Former top soldier Vance charged with obstruction of justice following military investigation

OTTAWA — Former chief of defence staff Gen. Jonathan Vance has been charged with one count of obstruction of justice under the Criminal Code, the Canadian Armed Forces announced Thursday.

In a statement, the Department of National Defence said that the charge was laid by the Canadian Forces National Investigation Service (CFNIS) on July 15, and that: “considering the specifics of the case and in the interest of justice… the CFNIS decided to pursue the relevant criminal charge in the civilian justice system.”

Specifically, Vance has been charged with one count of “Obstruct Justice, contrary to Section 139 of the Criminal Code.”

Military police launched an investigation into Vance in early February over allegations of misconduct, following his retirement. It was in the course of this investigation that the military said the obstruction is alleged to have occurred.

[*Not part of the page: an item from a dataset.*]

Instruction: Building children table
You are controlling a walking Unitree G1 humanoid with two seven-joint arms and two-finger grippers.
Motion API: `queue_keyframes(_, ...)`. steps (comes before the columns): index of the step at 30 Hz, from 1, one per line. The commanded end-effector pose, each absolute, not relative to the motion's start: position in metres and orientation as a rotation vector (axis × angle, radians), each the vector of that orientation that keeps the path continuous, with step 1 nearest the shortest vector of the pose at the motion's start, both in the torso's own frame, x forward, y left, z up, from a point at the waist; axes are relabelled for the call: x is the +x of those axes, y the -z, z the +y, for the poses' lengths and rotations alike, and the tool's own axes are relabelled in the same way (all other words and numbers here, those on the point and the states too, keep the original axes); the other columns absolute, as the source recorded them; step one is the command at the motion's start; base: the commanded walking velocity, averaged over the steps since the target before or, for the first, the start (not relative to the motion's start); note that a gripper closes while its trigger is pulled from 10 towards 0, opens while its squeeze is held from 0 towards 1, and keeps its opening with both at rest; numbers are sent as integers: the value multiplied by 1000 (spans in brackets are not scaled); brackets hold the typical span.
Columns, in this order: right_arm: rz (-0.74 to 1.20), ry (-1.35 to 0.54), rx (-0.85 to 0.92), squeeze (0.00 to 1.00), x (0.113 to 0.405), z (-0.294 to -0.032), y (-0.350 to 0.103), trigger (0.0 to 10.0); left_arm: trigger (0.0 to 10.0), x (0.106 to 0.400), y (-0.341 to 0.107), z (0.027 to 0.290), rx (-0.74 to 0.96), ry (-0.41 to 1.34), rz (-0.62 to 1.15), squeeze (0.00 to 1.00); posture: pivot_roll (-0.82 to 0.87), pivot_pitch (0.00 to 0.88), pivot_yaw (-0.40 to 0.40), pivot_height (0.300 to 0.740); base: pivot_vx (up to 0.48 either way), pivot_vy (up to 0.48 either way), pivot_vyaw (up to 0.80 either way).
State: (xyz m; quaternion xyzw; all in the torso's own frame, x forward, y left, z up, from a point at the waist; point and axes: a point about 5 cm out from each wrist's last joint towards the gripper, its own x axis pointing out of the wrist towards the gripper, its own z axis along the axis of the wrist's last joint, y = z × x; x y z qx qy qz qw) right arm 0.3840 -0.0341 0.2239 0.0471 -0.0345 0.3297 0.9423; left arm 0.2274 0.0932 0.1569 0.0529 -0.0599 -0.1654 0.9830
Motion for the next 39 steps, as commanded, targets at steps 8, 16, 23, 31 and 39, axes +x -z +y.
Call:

The CFNIS is the specialized unit within the military police system that focuses on “serious and sensitive matters.”

Since the allegations against Vance first were reported in early 2021, the military has faced a reckoning over misconduct within the ranks, with several high-profile officers—including Vance’s successor, Admiral Art McDonald— facing investigations into allegations of past inappropriate behaviour.

Vance has denied the allegations against him, allegations which CTV News has not independently verified. The obstruction charge has yet to be tested or proven in court.

The Liberal government has faced strong criticism for its handling of the Vance allegation upon hearing about it as early as March 2018, however an investigation into his behaviour following “rumours” of an inappropriate relationship began in 2015, when he was first appointed defence chief.

Testimony before the status of women and defence committees—both of which studied the issue before Parliament adjourned for the summer—centred on how Vance and other senior leaders rose to the top of the chain of command with a history of alleged sexual misconduct, how difficult and complex the reporting process is for members, and what culture change should look like.

Both Prime Minister Justin Trudeau and Defence Minister Harjit Sajjan declined to comment Thursday, citing the “ongoing legal proceedings,” as Sajjan’s office put it.